El escritor checo naturalizado francés Milan Kundera, una de las grandes voces de la literatura mundial, autor de «La insoportable levedad del ser», murió a los 94 años en París.

Eterno candidato al Premio Nobel, Kundera «murió el mediodía del martes 11 de julio de 2023», precisó este miércoles su editor, Gallimard, en un comunicado.

«Lamentablemente puedo confirmar que el señor Milan Kundera falleció ayer (martes) tras una prolongada enfermedad», declaró por su parte a la AFP Anna Mrazova, portavoz de la Biblioteca Milan Kundera, en la ciudad checa de Brno.

Escritor

Retratista sarcástico de la condición humana, Kundera forma parte de una reducida estirpe de escritores, como el ruso Vladimir Nabokov, que decidió cambiar de lengua a mitad de su carrera literaria.

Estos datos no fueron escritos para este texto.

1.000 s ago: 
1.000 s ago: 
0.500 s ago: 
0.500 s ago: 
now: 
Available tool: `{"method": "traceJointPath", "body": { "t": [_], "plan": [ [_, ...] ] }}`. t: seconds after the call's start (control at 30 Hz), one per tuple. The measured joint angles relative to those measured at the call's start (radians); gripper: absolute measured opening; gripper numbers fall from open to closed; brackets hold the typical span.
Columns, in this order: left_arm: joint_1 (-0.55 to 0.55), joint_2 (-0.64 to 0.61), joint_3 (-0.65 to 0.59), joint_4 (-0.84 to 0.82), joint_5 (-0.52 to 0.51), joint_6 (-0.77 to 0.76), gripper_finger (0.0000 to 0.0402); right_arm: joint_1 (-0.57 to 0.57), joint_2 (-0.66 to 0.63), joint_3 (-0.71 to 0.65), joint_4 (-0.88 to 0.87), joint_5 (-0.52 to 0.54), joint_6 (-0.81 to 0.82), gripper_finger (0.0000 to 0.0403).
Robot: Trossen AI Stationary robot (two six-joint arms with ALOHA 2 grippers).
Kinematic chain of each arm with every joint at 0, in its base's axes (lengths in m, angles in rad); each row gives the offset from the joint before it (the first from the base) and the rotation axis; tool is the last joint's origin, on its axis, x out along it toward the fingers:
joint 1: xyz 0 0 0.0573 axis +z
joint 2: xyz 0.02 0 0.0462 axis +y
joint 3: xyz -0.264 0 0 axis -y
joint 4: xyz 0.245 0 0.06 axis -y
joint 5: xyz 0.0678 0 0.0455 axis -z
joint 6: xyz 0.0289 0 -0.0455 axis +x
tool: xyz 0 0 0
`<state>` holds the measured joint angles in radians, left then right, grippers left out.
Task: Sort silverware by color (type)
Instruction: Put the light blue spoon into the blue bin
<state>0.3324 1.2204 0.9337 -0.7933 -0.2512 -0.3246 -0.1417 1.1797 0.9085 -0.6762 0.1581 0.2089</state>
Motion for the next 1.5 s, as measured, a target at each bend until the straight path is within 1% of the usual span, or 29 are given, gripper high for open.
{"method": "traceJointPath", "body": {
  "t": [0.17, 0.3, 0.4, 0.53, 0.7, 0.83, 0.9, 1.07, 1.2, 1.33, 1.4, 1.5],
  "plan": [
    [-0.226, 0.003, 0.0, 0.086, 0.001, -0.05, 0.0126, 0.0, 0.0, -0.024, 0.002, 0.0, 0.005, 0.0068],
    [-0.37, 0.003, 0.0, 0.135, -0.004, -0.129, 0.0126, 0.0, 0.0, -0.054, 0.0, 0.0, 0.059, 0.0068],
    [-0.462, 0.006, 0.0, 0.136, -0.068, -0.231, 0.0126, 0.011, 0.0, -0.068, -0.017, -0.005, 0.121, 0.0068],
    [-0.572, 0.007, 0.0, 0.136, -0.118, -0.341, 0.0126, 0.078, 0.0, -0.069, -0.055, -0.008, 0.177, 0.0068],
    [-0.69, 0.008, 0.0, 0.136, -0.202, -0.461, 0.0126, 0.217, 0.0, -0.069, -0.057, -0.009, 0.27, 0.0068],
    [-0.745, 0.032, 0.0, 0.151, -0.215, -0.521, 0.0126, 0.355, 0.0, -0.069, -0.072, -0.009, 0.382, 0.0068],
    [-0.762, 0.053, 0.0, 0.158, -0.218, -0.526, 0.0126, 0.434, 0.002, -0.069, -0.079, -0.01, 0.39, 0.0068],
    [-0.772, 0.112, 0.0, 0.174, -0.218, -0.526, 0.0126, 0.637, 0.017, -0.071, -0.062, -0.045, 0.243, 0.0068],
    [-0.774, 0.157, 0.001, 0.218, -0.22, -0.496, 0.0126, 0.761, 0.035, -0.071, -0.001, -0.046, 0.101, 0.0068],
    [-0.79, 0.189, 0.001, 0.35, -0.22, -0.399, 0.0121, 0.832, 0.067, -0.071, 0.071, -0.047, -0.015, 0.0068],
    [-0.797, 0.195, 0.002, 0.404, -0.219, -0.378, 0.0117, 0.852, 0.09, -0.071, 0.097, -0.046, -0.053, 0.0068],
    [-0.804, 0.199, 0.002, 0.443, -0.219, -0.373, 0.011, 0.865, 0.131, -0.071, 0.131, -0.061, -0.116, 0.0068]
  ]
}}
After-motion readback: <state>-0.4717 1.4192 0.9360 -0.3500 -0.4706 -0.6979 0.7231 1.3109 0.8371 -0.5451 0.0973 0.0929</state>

Marcado por el totalitarismo comunista que sojuzgó a su país durante buena parte del siglo XX, Kundera inició su carrera literaria con un poemario en checo, «El hombre es mi jardín».

Se pasó al francés a mediados de los años 1980, una vez instalado en París, donde vivió hasta el final de su vida junto a su esposa Vera.

Caído en desgracia en su país

Nacido el 1 de abril de 1929 en Brno, segunda ciudad checa, Kundera publicó en 1967 su novela revelación, «La broma».

Fue despojado de su nacionalidad checa tras caer en desgracia con las autoridades de su país durante la Primavera de Praga, el movimiento de reforma de 1968 aplastado militarmente por la Unión Soviética.

Adoptó la nacionalidad francesa en 1981 y no volvió a recuperar su nacionalidad checa hasta 2019.

Es uno de los pocos escritores vivos que ingresó en la prestigiosa colección literaria francesa La Pléiade, de Gallimard.

La novela que lo consagró internacionalmente fue «La insoportable levedad del ser», publicada en 1984, un retrato sarcástico de la condición humana y una de las novelas contemporáneas más influyentes.

Como autor checo publicó «La broma» y «El libro de los amores ridículos» (1969). Un conjunto de textos que hacen un amargo repaso de las ilusiones políticas de la generación del golpe de Praga. Que, en 1948, permitió la llegada de los comunistas al poder.

Como muchos otros exiliados, la relación con su país fue compleja, incluso tras el regreso de la democracia al bloque de Europa del Este.

Algunos intelectuales checos le reprochaban su escasa actividad pública en favor de su cultura natal.